Sunday, February 15, 2015
a game where anything can be attempted
My title to this post refers, or course, to Jon Peterson's definition of a role-playing game.
In my Dun Kells house rules, I try to make this quite explicit.
Any character can engage in combat. Knights are just the best for melee, scouts for range. Knights and dwarves get the best armor class possibilities.
Any character can attempt to cast an arcane spell. Magi are just best at it. It is safest for them. Other characters ability check intelligence for success and save against insanity. Clerics loose the favor of their patrons until they confess and do penance.

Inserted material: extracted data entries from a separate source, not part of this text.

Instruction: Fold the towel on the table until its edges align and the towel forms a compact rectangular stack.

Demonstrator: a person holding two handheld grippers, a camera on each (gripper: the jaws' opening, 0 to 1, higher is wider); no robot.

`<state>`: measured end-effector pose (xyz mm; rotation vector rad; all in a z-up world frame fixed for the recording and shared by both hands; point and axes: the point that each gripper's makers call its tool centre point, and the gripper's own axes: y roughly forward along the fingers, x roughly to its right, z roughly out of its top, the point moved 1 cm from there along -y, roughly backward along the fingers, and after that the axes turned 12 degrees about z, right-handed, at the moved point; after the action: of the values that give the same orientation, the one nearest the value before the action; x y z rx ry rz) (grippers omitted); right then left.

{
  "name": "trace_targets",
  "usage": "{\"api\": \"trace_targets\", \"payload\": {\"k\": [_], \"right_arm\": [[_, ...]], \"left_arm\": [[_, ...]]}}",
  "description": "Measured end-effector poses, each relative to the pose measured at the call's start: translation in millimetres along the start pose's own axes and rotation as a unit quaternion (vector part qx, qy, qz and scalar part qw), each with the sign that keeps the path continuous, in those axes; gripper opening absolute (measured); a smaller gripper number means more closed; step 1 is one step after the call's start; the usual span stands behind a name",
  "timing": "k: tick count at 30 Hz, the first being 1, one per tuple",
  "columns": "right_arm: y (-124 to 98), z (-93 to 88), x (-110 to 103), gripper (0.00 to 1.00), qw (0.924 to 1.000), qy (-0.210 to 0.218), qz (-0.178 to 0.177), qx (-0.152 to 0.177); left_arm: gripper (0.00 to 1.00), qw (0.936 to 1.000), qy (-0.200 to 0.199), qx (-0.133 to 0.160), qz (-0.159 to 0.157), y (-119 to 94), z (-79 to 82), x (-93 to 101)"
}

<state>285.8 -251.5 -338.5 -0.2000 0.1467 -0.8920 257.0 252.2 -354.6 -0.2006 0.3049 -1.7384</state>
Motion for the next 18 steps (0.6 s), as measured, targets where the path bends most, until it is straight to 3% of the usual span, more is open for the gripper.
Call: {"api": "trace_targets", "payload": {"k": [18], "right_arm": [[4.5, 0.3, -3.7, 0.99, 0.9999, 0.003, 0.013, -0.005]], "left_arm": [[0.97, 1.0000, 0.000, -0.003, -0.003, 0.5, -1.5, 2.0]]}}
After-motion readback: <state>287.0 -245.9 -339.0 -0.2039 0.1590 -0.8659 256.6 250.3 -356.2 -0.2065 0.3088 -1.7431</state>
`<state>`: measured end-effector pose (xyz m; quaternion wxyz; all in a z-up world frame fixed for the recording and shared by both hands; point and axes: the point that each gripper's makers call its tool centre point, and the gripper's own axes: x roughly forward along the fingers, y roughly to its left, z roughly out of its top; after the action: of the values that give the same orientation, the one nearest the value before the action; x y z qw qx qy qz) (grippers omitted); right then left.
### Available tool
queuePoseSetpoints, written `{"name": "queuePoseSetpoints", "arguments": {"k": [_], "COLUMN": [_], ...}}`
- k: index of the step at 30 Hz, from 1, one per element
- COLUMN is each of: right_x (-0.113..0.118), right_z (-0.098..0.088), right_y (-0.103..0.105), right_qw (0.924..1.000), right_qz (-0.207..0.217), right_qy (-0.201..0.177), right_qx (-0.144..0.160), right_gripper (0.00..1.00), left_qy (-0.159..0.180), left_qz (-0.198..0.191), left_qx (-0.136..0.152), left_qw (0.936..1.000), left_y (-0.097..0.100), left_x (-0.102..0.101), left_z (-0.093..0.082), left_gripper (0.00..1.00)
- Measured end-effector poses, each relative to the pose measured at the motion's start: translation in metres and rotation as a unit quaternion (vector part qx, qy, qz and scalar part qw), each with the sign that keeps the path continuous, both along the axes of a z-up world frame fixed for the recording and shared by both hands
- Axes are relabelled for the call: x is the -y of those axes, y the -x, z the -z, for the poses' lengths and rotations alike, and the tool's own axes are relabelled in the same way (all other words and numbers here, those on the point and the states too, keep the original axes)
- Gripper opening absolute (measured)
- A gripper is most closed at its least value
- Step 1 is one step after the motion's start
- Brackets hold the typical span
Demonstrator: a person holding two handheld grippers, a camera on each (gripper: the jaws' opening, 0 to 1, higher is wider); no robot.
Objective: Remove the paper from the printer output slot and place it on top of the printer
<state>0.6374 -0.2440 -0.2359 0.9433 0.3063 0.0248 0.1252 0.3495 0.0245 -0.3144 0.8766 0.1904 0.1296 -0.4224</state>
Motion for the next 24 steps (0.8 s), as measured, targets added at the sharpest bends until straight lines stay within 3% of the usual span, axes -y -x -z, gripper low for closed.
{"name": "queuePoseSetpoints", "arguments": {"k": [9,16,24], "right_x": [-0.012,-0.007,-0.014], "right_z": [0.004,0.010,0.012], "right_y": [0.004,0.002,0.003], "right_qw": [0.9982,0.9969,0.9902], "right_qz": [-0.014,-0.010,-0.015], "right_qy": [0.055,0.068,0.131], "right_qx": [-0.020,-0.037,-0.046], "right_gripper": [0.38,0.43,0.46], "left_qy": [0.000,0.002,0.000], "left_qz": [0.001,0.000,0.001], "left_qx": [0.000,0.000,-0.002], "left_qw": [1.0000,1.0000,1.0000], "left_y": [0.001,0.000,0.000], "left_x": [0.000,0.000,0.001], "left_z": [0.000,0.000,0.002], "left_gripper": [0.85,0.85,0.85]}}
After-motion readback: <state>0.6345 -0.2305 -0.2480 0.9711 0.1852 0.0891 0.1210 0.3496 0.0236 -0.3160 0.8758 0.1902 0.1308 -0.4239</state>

Any character can attempt to call down a patronal boon. Okay, well, almost any. Fay characters, dwarves and elves, cannot. They are not baptized so they have no heavenly patrons. Clerics do this best and it is the safest for them. Others characters ability check wisdom for success and save against "blight."
Any character may explore and attempt to use those skills associated with the "thief." Dexterity modifiers apply in most cases. "Scouts" (my lawful "thieves") get an additional bonus every three levels, starting at level four.
That seems to me to cover just about all of the kinds of actions that get parceled out as class specific. In the main they are no longer class specific. Class just makes you better, safer, or both. Players who choose a class still get to feel that they have a special role in the party and that their role progresses. But, in the main, characters can "attempt anything."